Exercise objective —
The records sit below. Return every line in them that holds the word "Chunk".
Input data Block Start
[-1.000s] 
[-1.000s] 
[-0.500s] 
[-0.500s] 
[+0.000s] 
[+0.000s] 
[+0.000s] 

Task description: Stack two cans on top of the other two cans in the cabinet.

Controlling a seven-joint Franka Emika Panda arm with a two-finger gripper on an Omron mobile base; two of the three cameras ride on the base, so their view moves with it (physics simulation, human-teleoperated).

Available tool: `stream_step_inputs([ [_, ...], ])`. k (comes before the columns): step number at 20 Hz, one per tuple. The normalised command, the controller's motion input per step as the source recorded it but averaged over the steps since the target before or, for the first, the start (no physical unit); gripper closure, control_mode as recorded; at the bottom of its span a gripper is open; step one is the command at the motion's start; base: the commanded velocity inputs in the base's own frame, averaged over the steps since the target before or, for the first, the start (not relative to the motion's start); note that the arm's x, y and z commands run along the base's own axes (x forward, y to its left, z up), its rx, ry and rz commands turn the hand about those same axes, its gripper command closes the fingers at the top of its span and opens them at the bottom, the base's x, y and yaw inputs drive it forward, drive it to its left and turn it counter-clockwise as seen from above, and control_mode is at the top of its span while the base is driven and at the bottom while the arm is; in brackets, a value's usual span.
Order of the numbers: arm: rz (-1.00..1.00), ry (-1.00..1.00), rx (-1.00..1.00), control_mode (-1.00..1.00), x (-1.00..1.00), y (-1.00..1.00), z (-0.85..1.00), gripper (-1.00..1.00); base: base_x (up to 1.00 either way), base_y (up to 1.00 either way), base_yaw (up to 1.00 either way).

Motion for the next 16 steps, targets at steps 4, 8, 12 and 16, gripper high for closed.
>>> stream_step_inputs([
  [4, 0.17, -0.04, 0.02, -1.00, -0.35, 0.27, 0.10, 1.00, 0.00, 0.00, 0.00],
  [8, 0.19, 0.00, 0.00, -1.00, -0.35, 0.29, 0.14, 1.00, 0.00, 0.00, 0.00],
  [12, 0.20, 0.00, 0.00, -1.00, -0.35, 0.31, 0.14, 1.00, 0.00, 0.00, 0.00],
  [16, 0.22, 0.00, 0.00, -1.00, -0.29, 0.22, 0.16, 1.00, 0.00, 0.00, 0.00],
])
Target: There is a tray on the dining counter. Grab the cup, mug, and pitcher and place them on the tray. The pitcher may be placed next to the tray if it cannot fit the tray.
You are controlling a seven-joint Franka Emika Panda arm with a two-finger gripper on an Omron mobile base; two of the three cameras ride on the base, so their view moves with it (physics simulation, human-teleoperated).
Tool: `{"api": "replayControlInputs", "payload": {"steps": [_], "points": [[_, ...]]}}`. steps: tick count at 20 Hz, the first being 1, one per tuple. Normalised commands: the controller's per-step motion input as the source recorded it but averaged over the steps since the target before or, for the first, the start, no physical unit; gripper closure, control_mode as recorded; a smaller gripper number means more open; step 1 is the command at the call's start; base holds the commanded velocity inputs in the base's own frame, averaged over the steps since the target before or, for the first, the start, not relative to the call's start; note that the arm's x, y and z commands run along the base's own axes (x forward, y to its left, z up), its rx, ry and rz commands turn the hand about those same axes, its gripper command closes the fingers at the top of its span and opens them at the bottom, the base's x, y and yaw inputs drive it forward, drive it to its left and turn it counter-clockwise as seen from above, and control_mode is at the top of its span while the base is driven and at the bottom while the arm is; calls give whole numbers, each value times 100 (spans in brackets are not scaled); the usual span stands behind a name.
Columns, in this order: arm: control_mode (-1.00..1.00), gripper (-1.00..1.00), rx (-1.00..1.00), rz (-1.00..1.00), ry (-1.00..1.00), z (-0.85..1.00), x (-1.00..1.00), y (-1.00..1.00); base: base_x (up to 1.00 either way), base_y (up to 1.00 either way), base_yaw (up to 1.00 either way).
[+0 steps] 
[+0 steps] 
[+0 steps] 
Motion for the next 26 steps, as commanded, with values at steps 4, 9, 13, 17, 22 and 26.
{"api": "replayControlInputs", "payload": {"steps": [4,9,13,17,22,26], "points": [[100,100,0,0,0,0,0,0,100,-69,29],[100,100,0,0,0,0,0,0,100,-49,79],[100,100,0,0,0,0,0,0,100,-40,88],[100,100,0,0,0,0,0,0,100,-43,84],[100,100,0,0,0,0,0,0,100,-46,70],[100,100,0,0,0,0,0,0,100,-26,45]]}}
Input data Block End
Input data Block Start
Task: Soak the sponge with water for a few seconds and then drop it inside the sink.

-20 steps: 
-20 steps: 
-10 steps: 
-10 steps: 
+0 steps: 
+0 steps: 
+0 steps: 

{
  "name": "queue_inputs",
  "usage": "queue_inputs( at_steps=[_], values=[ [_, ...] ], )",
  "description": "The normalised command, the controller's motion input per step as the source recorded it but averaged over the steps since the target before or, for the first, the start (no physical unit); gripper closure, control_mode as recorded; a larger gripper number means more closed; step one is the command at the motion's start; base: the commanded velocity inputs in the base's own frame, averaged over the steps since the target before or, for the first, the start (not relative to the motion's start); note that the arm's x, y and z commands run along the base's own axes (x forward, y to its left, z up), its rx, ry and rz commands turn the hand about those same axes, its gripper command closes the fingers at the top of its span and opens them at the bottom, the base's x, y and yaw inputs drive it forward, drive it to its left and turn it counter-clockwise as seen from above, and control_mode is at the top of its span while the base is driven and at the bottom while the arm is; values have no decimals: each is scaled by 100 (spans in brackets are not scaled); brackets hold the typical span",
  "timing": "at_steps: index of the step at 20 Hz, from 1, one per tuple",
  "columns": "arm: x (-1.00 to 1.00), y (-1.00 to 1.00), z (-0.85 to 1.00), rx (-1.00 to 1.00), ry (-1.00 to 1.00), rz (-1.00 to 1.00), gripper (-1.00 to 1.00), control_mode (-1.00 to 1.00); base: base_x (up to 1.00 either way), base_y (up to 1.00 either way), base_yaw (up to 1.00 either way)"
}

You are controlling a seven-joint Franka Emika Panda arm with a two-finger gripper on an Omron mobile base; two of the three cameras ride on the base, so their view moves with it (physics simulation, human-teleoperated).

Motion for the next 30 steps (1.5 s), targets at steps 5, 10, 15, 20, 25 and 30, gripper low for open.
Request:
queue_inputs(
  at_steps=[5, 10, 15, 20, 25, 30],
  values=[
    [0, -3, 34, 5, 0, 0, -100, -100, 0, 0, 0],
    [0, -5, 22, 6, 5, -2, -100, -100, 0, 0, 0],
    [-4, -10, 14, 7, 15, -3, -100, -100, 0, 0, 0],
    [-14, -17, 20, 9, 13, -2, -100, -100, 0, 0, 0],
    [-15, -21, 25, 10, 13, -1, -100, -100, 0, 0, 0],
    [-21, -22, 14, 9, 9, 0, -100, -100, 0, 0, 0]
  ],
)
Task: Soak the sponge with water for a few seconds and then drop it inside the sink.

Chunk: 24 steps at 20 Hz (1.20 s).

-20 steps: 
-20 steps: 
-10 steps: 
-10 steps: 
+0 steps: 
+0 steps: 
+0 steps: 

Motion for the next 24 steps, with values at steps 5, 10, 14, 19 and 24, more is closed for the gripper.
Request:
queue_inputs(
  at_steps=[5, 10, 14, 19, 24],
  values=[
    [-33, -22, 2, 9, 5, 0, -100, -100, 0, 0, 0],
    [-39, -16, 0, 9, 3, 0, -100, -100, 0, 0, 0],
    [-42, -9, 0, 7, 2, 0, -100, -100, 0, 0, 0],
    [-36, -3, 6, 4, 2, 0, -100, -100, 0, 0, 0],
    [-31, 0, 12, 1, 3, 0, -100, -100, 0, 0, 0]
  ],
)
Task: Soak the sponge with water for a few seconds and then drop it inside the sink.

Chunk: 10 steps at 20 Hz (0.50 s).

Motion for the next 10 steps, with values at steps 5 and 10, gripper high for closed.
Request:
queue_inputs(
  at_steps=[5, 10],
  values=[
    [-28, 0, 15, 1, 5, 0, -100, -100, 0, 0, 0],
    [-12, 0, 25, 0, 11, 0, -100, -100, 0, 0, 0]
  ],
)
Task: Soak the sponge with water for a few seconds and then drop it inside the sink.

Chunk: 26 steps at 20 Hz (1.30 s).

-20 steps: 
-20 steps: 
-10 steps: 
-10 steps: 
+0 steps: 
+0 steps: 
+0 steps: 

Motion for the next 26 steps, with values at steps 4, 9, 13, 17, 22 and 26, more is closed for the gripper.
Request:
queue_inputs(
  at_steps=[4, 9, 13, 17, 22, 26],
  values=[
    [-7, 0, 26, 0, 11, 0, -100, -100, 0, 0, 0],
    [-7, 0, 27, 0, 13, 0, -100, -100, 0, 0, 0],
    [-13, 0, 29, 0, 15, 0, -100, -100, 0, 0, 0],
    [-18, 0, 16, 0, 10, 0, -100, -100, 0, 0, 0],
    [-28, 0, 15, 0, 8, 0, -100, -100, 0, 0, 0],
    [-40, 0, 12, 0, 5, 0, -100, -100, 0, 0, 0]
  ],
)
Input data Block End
Answer area —
Chunk: 24 steps at 20 Hz (1.20 s).
Chunk: 10 steps at 20 Hz (0.50 s).
Chunk: 26 steps at 20 Hz (1.30 s).

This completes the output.